## What you are asked to do
Transcribe the complete listing exactly.

## Data provided
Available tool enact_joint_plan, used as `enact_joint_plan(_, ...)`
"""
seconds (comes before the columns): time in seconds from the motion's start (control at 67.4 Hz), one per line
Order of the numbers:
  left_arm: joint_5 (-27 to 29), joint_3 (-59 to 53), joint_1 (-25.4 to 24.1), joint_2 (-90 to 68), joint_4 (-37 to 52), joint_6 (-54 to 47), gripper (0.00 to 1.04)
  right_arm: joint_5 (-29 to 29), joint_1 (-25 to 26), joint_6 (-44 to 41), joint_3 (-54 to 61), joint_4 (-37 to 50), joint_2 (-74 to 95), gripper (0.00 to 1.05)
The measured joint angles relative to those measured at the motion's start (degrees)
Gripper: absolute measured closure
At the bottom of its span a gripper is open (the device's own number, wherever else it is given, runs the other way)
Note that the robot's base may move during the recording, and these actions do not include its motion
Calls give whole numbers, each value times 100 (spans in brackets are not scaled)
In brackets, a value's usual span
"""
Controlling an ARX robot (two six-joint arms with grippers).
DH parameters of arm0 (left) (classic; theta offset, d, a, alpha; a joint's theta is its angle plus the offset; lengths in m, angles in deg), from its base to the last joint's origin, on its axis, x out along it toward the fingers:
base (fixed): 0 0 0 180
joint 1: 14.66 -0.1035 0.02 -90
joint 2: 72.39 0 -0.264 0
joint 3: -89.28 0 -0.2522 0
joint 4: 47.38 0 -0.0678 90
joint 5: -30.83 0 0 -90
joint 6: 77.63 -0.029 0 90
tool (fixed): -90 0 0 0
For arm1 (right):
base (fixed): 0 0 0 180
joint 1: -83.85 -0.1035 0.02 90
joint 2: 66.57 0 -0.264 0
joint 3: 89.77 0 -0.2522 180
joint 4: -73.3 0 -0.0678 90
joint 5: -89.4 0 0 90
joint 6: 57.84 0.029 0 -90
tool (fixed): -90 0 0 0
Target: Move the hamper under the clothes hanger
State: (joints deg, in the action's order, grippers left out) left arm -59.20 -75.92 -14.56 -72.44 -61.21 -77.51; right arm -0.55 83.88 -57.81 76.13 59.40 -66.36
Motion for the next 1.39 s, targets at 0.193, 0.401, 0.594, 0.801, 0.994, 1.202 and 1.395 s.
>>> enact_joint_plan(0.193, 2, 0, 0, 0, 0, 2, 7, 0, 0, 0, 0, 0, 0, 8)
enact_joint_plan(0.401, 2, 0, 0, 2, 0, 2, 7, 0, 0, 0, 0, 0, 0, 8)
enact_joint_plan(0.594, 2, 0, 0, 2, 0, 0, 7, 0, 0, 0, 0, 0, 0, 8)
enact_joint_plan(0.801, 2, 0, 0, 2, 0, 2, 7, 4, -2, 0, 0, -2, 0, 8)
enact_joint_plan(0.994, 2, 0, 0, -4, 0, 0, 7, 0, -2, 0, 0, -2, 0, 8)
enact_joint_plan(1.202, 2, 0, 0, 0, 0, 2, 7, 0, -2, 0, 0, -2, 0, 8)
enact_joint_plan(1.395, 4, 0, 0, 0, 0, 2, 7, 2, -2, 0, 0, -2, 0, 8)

## The answer
Available tool enact_joint_plan, used as `enact_joint_plan(_, ...)`
"""
seconds (comes before the columns): time in seconds from the motion's start (control at 67.4 Hz), one per line
Order of the numbers:
  left_arm: joint_5 (-27 to 29), joint_3 (-59 to 53), joint_1 (-25.4 to 24.1), joint_2 (-90 to 68), joint_4 (-37 to 52), joint_6 (-54 to 47), gripper (0.00 to 1.04)
  right_arm: joint_5 (-29 to 29), joint_1 (-25 to 26), joint_6 (-44 to 41), joint_3 (-54 to 61), joint_4 (-37 to 50), joint_2 (-74 to 95), gripper (0.00 to 1.05)
The measured joint angles relative to those measured at the motion's start (degrees)
Gripper: absolute measured closure
At the bottom of its span a gripper is open (the device's own number, wherever else it is given, runs the other way)
Note that the robot's base may move during the recording, and these actions do not include its motion
Calls give whole numbers, each value times 100 (spans in brackets are not scaled)
In brackets, a value's usual span
"""
Controlling an ARX robot (two six-joint arms with grippers).
DH parameters of arm0 (left) (classic; theta offset, d, a, alpha; a joint's theta is its angle plus the offset; lengths in m, angles in deg), from its base to the last joint's origin, on its axis, x out along it toward the fingers:
base (fixed): 0 0 0 180
joint 1: 14.66 -0.1035 0.02 -90
joint 2: 72.39 0 -0.264 0
joint 3: -89.28 0 -0.2522 0
joint 4: 47.38 0 -0.0678 90
joint 5: -30.83 0 0 -90
joint 6: 77.63 -0.029 0 90
tool (fixed): -90 0 0 0
For arm1 (right):
base (fixed): 0 0 0 180
joint 1: -83.85 -0.1035 0.02 90
joint 2: 66.57 0 -0.264 0
joint 3: 89.77 0 -0.2522 180
joint 4: -73.3 0 -0.0678 90
joint 5: -89.4 0 0 90
joint 6: 57.84 0.029 0 -90
tool (fixed): -90 0 0 0
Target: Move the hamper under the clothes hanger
State: (joints deg, in the action's order, grippers left out) left arm -59.20 -75.92 -14.56 -72.44 -61.21 -77.51; right arm -0.55 83.88 -57.81 76.13 59.40 -66.36
Motion for the next 1.39 s, targets at 0.193, 0.401, 0.594, 0.801, 0.994, 1.202 and 1.395 s.
>>> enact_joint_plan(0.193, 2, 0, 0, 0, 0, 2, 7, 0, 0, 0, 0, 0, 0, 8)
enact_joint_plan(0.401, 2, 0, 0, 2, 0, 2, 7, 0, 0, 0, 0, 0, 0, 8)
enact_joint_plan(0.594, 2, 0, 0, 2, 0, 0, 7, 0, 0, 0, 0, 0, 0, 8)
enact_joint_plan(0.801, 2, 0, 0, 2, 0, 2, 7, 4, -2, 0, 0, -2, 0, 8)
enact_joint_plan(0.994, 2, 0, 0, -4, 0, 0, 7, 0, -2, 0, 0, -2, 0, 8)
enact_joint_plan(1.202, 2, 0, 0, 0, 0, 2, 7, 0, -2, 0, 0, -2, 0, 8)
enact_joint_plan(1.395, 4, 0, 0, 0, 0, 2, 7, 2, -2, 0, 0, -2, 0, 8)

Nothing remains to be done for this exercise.